Just give me this chance to make it right.
She finally felt like she had a chance. Luca coming to Atlanta was a mistake. It was reckless. Her normally unemotional brother didn’t trust anyone else to finish Sam off.
“You couldn’t have planned this any better if you’d tried.” Randy turned on Max.
“This was my idea,” Sam said.
“This ridiculous plan, yes. But what about that call you made to your sister that started this?” he demanded. “That’s how your brother’s men found you when your protection wasn’t around. Pretty damn convenient. How close were you going to let Luca get back at the hotel?” Randy asked Max. “I’m assuming the explosives and losing two deputies wasn’t in the prosecution’s plan to catch themselves a mobster, but you never know. Drawing this maniac out once the legal pressure was on—that’s been the goal from the start, right?”
Max measured the way Randy was balanced on the balls of his feet, his muscled chest straining against his T-shirt. Max calmly pocketed his Black-Berry. He took off his jacket, folded it with careful deliberation and placed it over the edge of the bed. When he crossed his arms, his own muscles threatened to bust the seams of his starched dress shirt.

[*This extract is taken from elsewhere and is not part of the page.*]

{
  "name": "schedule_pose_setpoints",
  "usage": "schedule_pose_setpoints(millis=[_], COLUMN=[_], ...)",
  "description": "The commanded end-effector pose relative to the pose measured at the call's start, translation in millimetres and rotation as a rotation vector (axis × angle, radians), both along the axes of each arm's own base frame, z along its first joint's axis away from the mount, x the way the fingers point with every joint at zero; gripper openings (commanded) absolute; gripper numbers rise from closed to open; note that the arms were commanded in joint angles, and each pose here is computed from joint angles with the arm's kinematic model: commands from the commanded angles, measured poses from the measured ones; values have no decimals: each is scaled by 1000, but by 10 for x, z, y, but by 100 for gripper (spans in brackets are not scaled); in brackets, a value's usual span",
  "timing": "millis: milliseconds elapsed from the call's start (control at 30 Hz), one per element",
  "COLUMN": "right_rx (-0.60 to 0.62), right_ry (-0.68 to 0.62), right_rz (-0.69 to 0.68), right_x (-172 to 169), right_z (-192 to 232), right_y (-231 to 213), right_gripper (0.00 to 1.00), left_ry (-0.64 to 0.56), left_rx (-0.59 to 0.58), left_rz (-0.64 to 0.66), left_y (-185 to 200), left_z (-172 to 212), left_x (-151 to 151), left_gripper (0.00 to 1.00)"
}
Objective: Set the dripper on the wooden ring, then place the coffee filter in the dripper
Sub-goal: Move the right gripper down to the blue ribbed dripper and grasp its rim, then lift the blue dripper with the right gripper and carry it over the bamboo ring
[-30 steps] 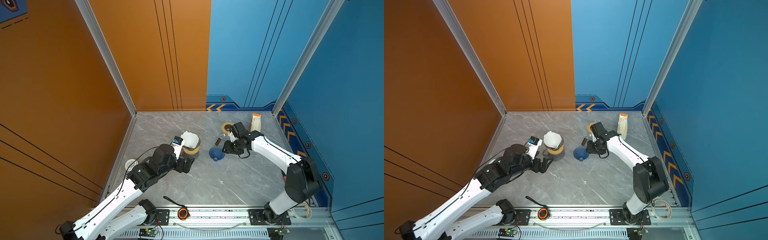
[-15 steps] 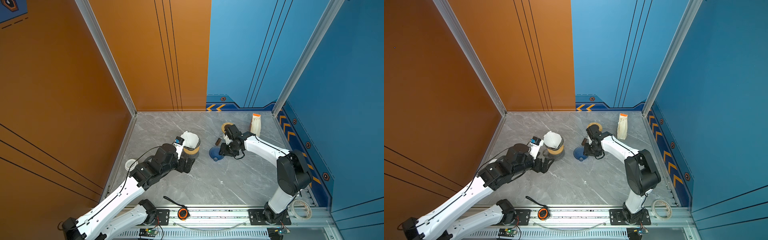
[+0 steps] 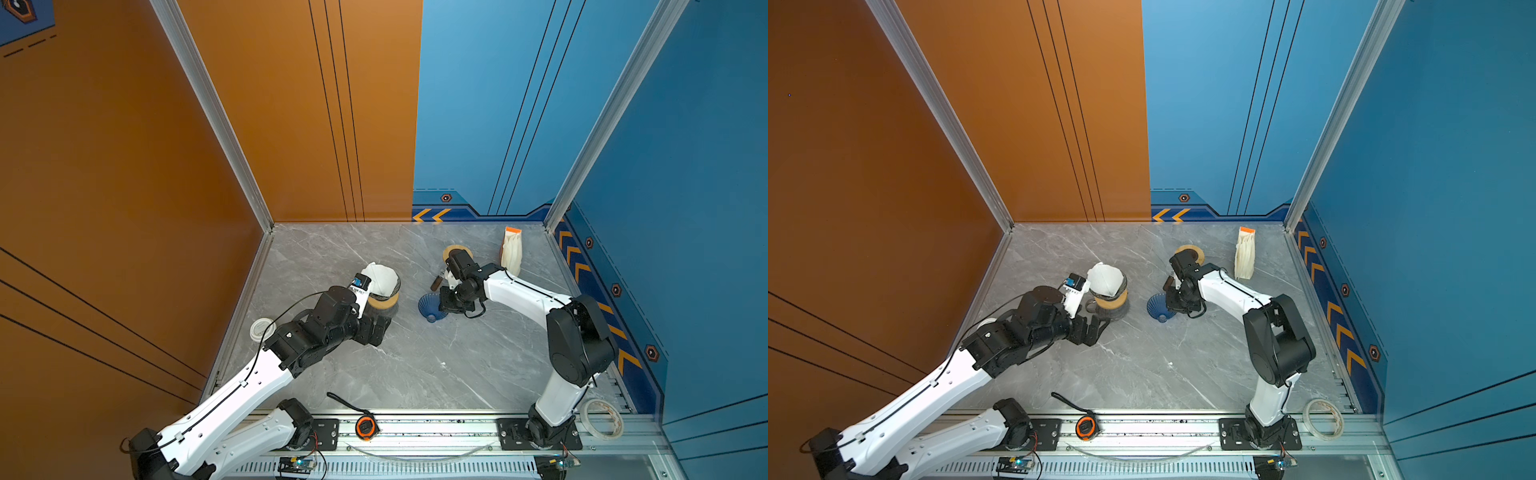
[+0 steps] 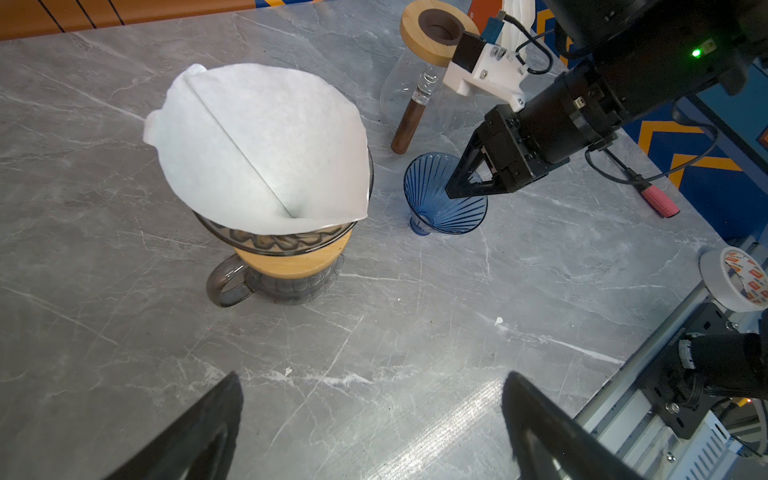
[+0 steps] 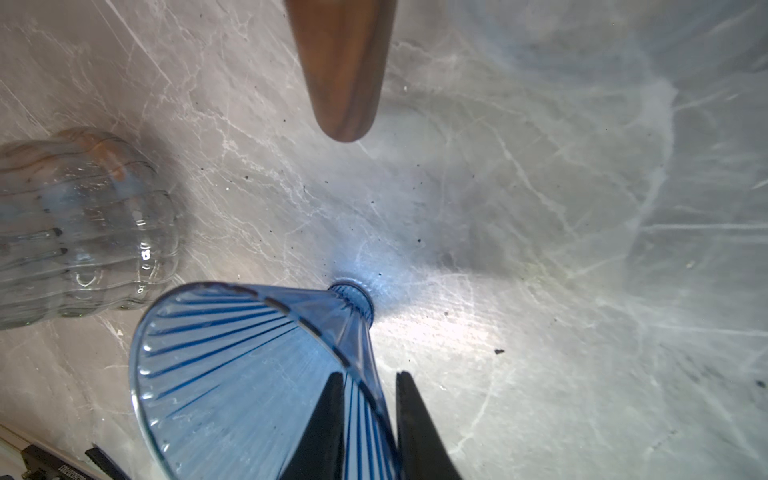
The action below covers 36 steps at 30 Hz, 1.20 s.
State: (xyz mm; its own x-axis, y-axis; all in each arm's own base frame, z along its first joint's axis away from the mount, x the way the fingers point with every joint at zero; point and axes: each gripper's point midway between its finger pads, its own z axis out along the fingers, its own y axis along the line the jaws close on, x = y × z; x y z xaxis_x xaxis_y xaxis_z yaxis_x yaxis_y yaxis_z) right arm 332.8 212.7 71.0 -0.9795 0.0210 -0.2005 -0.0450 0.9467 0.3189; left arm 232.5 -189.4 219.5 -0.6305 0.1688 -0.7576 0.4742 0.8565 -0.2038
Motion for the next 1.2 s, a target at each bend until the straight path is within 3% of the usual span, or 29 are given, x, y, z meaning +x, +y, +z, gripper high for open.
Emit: schedule_pose_setpoints(millis=[0, 167, 700, 1167], right_rx=[13, 12, 41, 171], right_ry=[-11, -16, -64, -195], right_rz=[-5, -7, -28, -68], right_x=[49, 52, 76, 179], right_z=[37, 50, 273, 975], right_y=[51, 44, -9, -84], right_gripper=[17, 10, 3, 2], left_ry=[-24, -17, -34, -79], left_rx=[0, -2, -22, -53], left_rz=[-1, -7, -16, -59], left_y=[-1, -22, -49, -198], left_z=[61, 49, 160, 445], left_x=[42, 42, 41, 40], left_gripper=[98, 98, 98, 98])
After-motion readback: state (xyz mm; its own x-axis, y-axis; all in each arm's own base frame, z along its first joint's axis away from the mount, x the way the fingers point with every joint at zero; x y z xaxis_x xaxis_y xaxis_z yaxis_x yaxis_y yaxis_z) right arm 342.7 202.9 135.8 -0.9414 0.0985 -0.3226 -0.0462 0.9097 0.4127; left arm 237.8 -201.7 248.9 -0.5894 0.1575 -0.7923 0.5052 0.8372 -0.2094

Sam laid a palm on Randy’s shoulder, holding him back. Still, parts of what he’d said rang true. Not that it mattered—she was determined to end things with her brother before anyone else got hurt. But had she really
let herself be played that easily?
“Is it true?” she asked Max.
“It might be advisable,” her marshal said to Randy instead of her, “not to throw around accusations when you don’t know the first damn thing about this situation beyond how quickly you want to get in Sam’s pants every time you two are alone together.”

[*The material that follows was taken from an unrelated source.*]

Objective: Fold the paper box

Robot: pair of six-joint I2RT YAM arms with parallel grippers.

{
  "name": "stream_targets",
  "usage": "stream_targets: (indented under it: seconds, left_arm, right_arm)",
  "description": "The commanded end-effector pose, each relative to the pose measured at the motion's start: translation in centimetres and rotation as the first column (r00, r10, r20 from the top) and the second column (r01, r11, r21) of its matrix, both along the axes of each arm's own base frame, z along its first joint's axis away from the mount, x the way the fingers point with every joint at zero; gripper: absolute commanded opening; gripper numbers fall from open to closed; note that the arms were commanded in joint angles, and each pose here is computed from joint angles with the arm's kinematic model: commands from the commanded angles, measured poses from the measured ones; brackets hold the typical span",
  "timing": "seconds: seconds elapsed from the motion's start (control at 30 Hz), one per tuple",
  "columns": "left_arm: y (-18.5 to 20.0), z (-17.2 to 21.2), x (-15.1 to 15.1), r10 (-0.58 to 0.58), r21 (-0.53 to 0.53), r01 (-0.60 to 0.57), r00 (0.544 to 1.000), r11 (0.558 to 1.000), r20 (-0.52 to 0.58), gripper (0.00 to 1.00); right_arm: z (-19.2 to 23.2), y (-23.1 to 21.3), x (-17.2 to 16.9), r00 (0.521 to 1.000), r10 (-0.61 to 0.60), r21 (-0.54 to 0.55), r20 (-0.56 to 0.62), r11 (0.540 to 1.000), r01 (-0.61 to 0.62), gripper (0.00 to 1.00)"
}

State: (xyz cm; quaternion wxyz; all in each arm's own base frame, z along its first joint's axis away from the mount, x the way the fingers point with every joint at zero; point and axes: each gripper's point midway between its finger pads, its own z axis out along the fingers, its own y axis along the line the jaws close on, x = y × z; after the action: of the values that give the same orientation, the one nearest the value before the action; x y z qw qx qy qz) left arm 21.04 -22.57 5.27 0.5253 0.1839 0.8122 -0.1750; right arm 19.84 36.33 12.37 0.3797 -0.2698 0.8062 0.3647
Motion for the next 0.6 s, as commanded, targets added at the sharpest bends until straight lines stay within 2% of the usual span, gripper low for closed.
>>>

Randy tensed to launch himself at Max. Sam grabbed him with both hands, aggravating her shoulder. She tried to hold the pain in, but a gasp escaped. Randy turned to her, relaxing so that she could let go without worrying about him attacking a federal marshal.
He pulled her close, fitting her head beneath his chin and softly rubbing her shoulder.

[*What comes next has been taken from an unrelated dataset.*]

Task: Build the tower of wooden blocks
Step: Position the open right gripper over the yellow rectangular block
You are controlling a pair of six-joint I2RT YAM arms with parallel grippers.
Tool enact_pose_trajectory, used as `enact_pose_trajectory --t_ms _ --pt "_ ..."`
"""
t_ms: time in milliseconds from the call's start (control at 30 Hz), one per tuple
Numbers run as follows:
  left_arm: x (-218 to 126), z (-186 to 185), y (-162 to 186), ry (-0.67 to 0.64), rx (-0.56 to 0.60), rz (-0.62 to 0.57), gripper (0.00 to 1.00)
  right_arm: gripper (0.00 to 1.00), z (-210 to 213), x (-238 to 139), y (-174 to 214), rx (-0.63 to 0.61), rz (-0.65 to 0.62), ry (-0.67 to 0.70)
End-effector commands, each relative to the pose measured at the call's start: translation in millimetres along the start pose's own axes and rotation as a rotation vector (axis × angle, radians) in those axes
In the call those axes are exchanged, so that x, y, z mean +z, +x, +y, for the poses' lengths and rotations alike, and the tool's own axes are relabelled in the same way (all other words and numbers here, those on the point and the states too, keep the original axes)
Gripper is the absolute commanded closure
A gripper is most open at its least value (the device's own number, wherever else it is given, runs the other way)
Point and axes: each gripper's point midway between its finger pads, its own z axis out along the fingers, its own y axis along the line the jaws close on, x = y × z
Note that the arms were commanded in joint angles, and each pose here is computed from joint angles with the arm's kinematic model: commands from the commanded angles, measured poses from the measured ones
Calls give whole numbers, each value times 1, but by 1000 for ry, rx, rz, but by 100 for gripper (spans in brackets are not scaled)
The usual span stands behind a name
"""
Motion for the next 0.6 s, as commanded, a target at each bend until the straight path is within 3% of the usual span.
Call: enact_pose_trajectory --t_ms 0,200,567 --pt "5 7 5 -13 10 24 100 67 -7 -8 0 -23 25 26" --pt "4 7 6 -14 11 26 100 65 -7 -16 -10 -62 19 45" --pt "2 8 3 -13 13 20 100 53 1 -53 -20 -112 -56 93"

“You’re a manipulative bastard,” he said to Max. “That’s what I know. And things got considerably more promising for you and your team and this prosecutor you’re fronting for, once this pretend life you’ve shoved Sam into went to shit. Now you’ve got her offering herself up for even more danger. If you didn’t plan it, I find it hard to believe you didn’t at least give her enough space to be reckless enough to expose herself to Gianfranco’s people.”
“Sam—” Max started to say.
“Don’t Sam me in that you’re my big brother voice.” She was holding back tears, and she hated it. She was sick and tired of feeling weak and helpless. “My real big brother’s a psychopath. The role doesn’t come highly recommended. Tell me Randy’s just being paranoid. Tell me that you had no idea I’d run to Savannah, until I got back and you read me the riot act. Tell me you didn’t know I’d called my sister and alerted Luca that you’d hidden me in Macon, until I turned up banged up on an Atlanta interstate. Tell me…”
One more lie she’d believe…
She turned her face into Randy’s strong chest.
“I didn’t know, either time,” Max insisted. “But…”
“But?” Randy asked for her. “Don’t stop now, Marshal Dean. Tell us exactly how your team’s managed to mess Sam’s protection up so completely—on purpose.”
“But,” Max continued. “I’ve been recently informed that you’ve had a shadow, since the first day we placed you.”